The continued execution on improved green energy mix through the deployment of lithium batteries and solar energy solutions, together with an improved diesel delivery model, coupled with upgrades of technologies and infrastructure at key central offices, along with the improved stability of the electricity grid, resulted in the diesel spend decreasing by 84.6%. On to BCX. BCX revenue increased low single digit on the back of strong performance in the IT hardware and software business. The IT reported revenue grew mid-single digit, primarily driven by the continued performance of the software and hardware businesses. While the low-margin hardware and software businesses sustained revenue, it's time to strategically allow BCX to gain access to a wider client base and facilitate expansion into high-margin IT services in order to improve the product mix.

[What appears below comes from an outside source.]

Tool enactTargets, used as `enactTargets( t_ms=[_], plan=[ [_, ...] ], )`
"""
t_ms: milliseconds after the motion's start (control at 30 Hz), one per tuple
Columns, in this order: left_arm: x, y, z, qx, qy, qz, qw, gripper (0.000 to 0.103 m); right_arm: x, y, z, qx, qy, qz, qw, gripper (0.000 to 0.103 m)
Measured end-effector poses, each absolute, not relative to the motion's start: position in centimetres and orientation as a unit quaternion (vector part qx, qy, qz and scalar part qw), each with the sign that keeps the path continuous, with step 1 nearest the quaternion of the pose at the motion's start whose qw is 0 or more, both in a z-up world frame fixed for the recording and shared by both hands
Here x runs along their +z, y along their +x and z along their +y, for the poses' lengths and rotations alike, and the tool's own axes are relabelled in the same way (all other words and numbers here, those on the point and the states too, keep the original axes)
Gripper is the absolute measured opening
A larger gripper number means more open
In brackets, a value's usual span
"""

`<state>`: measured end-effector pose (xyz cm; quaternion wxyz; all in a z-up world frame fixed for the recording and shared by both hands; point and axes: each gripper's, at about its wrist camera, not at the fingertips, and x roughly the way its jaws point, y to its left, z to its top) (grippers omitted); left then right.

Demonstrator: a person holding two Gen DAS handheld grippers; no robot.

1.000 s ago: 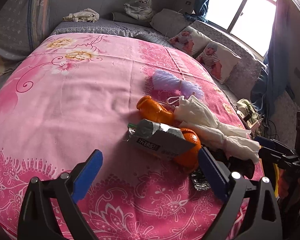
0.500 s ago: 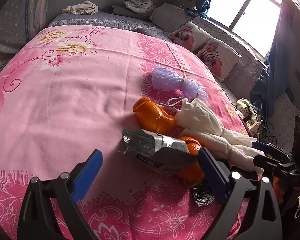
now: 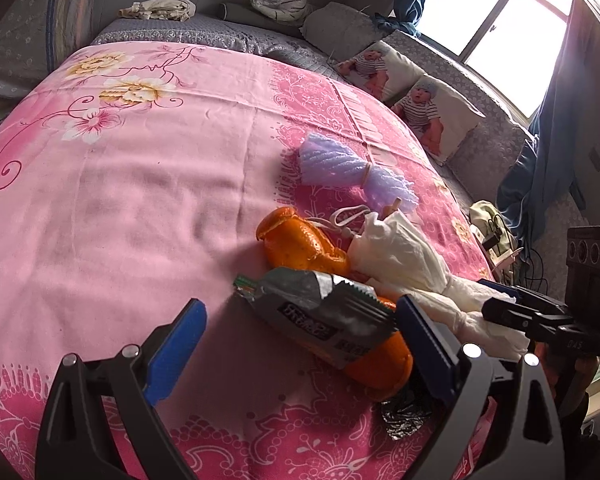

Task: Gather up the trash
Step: 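Move both open tools back over the remaining trash on the bed, then grasp the white tissue with the right tool while the left tool grasps the snack wrapper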

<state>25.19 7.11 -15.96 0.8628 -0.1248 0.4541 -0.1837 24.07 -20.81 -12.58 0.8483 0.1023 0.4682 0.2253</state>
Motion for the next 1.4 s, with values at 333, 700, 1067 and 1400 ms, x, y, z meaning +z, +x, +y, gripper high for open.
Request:
enactTargets(
  t_ms=[333,700,1067,1400],
  plan=[
    [-16.5,26.3,6.5,-0.198,-0.133,0.462,0.855,0.046,-13.3,24.2,-19.8,0.241,0.086,0.48,0.839,0.026],
    [-15.9,26.0,7.5,-0.188,-0.142,0.449,0.862,0.023,-11.6,22.7,-20.7,0.237,0.096,0.452,0.854,0.02],
    [-13.9,23.7,8.8,-0.171,-0.134,0.428,0.877,0.023,-9.4,20.9,-22.1,0.225,0.103,0.426,0.871,0.02],
    [-11.6,21.3,9.5,-0.162,-0.125,0.404,0.891,0.023,-8.4,19.4,-23.1,0.217,0.111,0.412,0.878,0.02]
  ],
)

The growth in the IT hardware and software business is primarily due to the growth in the local business unit, with an increase of 29.8%. The Converged Communications business revenue declined, driven by the continued migration from legacy services. Legacy telephone lines continued to decline and resulted in the voice revenue decline of 14.6%. Data connectivity revenue, which contributes 33.9% to the converged communication revenue, increased the NGN and revenue share to comprise 78.2%. On the Swiftnet side, the Tower Build Program remained on track, with additional towers being added and in-building solutions sites being constructed during the quarter. Revenue from growing customers increased in the early teens, underpinned by inflationary escalations, new tenancies, 5G expansion, antenna upgrades, as well as new tower builds.

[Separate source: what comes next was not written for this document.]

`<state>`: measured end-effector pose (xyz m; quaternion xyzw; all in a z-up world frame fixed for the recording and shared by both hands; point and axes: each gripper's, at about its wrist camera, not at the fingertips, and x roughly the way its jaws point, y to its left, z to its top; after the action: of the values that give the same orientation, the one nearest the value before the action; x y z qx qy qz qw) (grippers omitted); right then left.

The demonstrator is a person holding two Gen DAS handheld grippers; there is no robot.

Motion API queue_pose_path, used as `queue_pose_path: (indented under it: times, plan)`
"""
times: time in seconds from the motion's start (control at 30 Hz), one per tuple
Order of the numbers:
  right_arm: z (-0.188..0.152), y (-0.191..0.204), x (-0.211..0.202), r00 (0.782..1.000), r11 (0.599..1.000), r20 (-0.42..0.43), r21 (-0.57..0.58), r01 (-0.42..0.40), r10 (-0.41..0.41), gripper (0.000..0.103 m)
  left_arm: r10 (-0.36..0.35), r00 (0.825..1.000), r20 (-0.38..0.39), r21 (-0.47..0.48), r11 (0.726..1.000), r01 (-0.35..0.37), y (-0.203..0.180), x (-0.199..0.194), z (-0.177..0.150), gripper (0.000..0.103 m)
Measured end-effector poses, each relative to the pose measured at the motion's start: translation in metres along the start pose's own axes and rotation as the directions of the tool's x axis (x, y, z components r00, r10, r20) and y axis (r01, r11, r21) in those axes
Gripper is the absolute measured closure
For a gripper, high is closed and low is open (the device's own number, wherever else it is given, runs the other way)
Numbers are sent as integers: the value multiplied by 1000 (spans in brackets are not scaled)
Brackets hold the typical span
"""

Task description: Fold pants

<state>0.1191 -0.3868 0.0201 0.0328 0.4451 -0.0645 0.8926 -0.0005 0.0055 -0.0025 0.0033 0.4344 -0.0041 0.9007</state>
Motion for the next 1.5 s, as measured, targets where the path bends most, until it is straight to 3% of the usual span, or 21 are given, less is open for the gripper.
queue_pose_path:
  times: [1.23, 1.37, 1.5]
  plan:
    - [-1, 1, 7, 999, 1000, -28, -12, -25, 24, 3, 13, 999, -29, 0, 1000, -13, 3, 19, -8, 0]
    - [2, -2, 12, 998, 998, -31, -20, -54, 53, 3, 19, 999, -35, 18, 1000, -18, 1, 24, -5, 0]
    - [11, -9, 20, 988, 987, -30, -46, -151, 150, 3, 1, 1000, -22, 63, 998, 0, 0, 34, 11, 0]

The planned rollout of Power as a Service is in execution phase and on track, with 141 solutions built and connected to customers during the quarter under review. Power as a Service has started to generate revenue on sites connected to customers, and Swiftnet expects it to continue to contribute significantly to revenue growth in the current financial year. Gyro disposal of non-core properties. Gyro continued to rationalize the property portfolio through accelerated disposal and transfer of properties that are no longer core to the group's operational requirements. This ongoing process will continuously reduce the property footprint, optimize property operating costs, and release cash for Telkom. We began the year with 42 properties with a sale value of ZAR 287 million, undergoing the conveyancing process with a target to transfer them during the new financial year.

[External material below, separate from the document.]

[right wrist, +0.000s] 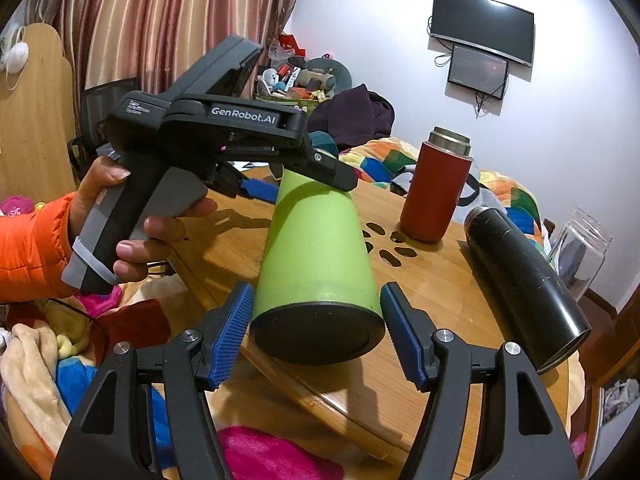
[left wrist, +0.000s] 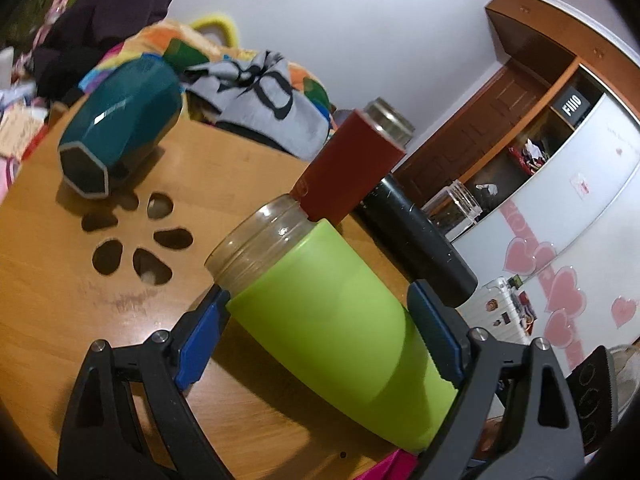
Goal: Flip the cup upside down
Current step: 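Tilt the green cup onto its side, right gripper holding the black base, then rotate the cup with the right gripper, raising the black base above the rim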
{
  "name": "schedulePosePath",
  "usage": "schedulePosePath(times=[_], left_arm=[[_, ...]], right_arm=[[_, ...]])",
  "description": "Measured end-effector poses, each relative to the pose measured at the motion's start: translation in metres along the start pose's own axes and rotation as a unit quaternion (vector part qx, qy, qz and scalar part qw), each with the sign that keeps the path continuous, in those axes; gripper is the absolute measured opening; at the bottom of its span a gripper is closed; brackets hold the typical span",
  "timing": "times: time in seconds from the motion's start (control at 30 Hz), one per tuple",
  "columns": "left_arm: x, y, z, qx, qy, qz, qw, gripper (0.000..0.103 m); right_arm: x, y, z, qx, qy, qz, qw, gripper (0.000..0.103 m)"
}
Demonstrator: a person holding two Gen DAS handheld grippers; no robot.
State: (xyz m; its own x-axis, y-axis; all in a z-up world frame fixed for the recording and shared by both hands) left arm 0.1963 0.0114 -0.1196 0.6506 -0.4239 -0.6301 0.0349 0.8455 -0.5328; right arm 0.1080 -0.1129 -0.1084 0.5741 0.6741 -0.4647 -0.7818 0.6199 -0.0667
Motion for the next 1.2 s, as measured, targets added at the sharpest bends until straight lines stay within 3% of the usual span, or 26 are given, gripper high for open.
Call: schedulePosePath(times=[0.4,0.43,0.5,0.63,0.77,0.87,1.0,1.17,1.2], left_arm=[[0.002,0.014,-0.008,-0.032,0.029,-0.005,0.9991,0.092],[0.001,0.014,-0.008,-0.031,0.029,-0.003,0.9991,0.092],[-0.006,0.017,-0.009,-0.017,0.014,0.024,0.9995,0.103],[-0.017,0.026,-0.014,-0.016,0.014,0.021,0.9996,0.103],[-0.030,0.032,-0.011,-0.006,0.000,0.046,0.9989,0.103],[-0.046,0.016,-0.006,0.042,-0.038,0.070,0.9959,0.103],[-0.056,-0.022,-0.001,0.140,-0.088,0.118,0.9792,0.103],[-0.043,-0.048,-0.005,0.196,-0.089,0.131,0.9678,0.102],[-0.041,-0.050,-0.006,0.201,-0.088,0.131,0.9669,0.097]], right_arm=[[0.001,0.000,-0.001,0.002,-0.001,0.013,1.000,0.062],[0.001,-0.001,-0.001,0.004,-0.002,0.013,1.000,0.062],[0.001,-0.002,-0.001,0.007,-0.003,0.014,1.000,0.062],[-0.001,-0.007,-0.002,0.019,-0.006,0.017,1.000,0.062],[-0.001,-0.006,-0.003,0.023,-0.011,0.012,1.000,0.063],[0.002,-0.005,-0.005,0.021,-0.007,0.006,1.000,0.066],[0.008,-0.007,-0.008,0.036,-0.001,0.010,0.999,0.066],[0.016,-0.010,-0.013,0.056,0.012,0.013,0.998,0.068],[0.017,-0.010,-0.015,0.060,0.016,0.012,0.998,0.068]])
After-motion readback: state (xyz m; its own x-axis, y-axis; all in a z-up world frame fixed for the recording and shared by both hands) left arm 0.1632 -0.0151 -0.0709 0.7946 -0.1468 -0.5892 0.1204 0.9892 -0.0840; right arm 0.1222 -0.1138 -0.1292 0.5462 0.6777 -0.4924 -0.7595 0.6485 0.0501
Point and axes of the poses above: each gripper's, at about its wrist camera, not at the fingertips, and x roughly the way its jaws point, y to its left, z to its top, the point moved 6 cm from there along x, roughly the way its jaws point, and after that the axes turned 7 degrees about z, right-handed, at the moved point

19 properties were successfully transferred, and sales proceeds of ZAR 161 million realized in the first quarter. The first auction for additional properties approved during the quarter was completed in June, resulting in sales offers for 9 properties to the value of ZAR 33 million, with signature of sales agreements in progress for these properties ahead of commencement of the conveyancing process. Gyro plans to dispose of more non-core properties, including these previously earmarked for property development during the rest of the year. I'll now hand over to Nonkul to go through the revenue and EBITDA performance for group as well as per business unit. Nonkul.
Thank you, Serame, and good afternoon or greetings, ladies and gentlemen. Now, I'll take you through revenue and EBITDA performance for the quarter, starting with the group view.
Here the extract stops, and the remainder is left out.